When Alexander Peden (1626–1686), the persecuted Covenanter, died, he was buried in the Boswell aisle of Auchinleck church; but his corpse was borne thence with every indignity by a company of dragoons to the foot of the gallows at Cumnock, where they intended to hang it in chains. This proving to be impracticable they buried it at the foot of the gallows. After the Revolution the inhabitants out of respect for the Prophet's memory abandoned their then burying-ground and turned the old place of execution into the present cemetery. Five miles SE. lies the parish of New Cumnock (pop. 5367) at the confluence of Afton Water and the Nith.

==Boswell family==
It is the seat of the Boswell family, three generations of which achieved greatness.

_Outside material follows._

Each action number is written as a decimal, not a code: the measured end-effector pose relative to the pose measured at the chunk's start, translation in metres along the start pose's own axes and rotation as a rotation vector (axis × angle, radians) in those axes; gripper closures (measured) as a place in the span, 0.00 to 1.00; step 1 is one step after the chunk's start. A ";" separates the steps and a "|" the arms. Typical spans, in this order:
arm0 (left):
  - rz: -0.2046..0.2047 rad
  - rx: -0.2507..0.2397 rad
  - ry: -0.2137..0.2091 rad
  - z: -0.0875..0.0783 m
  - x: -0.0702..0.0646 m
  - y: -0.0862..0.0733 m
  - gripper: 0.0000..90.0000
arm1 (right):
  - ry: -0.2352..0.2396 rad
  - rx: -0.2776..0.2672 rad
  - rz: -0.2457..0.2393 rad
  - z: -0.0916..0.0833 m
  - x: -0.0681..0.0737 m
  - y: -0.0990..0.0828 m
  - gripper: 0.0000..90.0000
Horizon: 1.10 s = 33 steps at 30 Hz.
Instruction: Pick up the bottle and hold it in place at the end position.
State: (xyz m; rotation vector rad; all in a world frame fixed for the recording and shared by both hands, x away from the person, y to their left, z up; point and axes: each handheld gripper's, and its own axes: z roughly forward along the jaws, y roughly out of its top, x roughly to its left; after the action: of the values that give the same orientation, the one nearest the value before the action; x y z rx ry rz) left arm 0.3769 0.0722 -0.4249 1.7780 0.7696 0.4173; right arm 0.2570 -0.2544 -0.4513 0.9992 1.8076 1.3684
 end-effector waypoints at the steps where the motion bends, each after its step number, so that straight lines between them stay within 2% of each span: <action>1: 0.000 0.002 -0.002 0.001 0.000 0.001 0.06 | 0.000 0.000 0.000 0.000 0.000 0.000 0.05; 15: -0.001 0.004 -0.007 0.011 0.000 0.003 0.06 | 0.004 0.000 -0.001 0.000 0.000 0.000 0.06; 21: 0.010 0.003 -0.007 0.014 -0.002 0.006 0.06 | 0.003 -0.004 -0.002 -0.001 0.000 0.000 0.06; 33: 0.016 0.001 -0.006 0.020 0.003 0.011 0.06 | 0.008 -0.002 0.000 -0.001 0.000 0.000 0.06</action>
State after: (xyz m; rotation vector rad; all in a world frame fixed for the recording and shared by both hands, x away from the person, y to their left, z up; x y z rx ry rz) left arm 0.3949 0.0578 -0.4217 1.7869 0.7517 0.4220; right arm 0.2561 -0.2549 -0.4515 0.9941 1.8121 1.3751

- Lord Auchinleck, the judge (who dubbed Dr Johnson Ursa Major)
- James Boswell, his son. A biographer
- Sir Alexander Boswell, his grandson, the author of Gude nicht and joy be wi you a, Jennys Bawbee, Jenny dang the weaver, and other songs and poems. He perished in a duel.

==Name change==
Cumnock became a burgh of barony by royal charter in 1509. It became a police burgh, with the name Cumnock and Holmhead, in 1866. Holmhead was removed from the title in 1960.